Named for his paternal grandfather, Myers was born in 1794 in South Carolina to medical doctor Levi Myers and Frances Minis, who (along with thirteen other members of his family) drowned when the family home in Georgetown was swept off its blocks into the ocean during a hurricane on September 27, 1822. It is believed that 28-year-old Mordecai was the only survivor, and that he buried the victims.

It is understood that Myers, like his father, graduated from Princeton University in 1812.

After graduating, Myers was taken by South Carolina governor Lemuel J. Alston onto his staff as an Aide-de-Camp and private secretary with a colonel ranking. Between 1812 and 1814, Myers lived with Alston and his family.

After being admitted to the South Carolina bar, Myers married Sarah Henrietta Cohen, daughter of Solomon Cohen Sr. and Bella Moses. They had twelve children, not all of whom survived to adulthood. Son Henry became a lieutenant-commander in the United States Navy.

He was elected a member of the Union Society of Savannah in 1825. The society's role was in support of orphaned male children. Over the next few years, he was on the board of directors of the State Bank, was secretary of the Association of Friends of Ireland in Savannah, and in 1830 he was making announcements for the city council.

In the 1830 census of Chatham County, Myers was listed as being a general officer, and also as having five males and two females in his household.

In 1833, Myers had built today's 111 West Perry Street in Savannah's Orleans Square.
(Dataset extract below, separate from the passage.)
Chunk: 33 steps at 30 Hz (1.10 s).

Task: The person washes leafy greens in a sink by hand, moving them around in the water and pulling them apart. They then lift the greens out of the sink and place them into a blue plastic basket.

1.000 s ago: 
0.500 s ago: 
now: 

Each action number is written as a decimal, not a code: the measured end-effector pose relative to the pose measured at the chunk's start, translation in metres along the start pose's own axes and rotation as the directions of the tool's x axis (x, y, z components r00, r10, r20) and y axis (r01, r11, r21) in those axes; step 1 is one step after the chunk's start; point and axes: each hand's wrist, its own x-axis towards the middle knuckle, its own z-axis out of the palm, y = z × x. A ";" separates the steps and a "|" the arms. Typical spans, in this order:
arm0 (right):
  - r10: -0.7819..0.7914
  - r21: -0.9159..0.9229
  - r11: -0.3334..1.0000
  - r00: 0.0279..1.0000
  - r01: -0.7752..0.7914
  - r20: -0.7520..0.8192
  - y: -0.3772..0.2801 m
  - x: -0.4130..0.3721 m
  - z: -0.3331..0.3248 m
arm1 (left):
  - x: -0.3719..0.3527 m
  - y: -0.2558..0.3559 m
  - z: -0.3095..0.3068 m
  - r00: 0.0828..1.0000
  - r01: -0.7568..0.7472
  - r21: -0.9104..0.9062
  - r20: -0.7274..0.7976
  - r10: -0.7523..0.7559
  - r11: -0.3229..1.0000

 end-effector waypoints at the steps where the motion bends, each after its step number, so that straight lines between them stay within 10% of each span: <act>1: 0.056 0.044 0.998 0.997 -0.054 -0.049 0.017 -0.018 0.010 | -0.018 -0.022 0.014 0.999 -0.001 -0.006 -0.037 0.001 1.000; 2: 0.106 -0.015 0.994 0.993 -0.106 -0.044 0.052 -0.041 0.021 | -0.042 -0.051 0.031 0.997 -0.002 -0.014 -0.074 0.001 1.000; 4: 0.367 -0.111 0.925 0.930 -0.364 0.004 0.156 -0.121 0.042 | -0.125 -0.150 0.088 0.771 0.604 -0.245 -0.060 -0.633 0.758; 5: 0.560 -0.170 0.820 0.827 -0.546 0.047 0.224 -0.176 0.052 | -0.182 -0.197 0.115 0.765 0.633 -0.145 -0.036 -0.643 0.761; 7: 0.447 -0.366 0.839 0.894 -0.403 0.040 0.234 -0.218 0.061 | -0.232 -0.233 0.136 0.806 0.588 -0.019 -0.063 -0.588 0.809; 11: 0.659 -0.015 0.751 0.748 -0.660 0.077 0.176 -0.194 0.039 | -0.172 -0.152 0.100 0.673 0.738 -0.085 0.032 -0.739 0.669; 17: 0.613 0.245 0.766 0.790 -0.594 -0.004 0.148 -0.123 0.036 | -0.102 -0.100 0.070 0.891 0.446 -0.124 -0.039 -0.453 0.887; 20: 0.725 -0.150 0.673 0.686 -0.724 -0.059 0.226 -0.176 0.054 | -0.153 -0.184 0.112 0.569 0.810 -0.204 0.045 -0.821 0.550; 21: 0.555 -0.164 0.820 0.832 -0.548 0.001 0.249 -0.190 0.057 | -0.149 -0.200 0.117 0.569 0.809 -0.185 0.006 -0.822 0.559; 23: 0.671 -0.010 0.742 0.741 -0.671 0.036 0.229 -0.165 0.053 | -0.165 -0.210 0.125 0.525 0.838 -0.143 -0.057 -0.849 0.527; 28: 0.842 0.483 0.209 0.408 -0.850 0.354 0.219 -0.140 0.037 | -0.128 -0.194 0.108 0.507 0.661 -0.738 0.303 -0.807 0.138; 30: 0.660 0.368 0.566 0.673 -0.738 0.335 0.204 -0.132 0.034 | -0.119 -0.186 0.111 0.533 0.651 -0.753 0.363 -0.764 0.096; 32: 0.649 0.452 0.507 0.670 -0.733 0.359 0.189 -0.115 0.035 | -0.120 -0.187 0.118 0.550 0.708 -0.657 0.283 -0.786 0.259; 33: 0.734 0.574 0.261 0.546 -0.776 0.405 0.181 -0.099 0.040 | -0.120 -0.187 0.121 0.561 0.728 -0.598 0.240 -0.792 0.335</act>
Myers was elected to the Georgia House of Representatives in 1837, and the following year he was elected unanimously as chairman to the board of health.

In 1839, he was a founding member of the Georgia Historical Society, along with his brother-in-law Solomon Cohen Jr.

On 1845, Myers sold land in Savannah's Franklin Ward to Abram Minis. Minis built today's 20–22 Montgomery Street, in Franklin Square, the following year.

In the 1850 Cobb County census, he is listed as being a farmer, owning 20,000 acres.

== Death ==
Myers died in 1865, aged 70. He is interred in Savannah's Laurel Grove Cemetery, alongside his wife, who survived him by 21 years. He had moved the remains of his parents from their burial plot in Georgetown to Laurel Grove in 1856.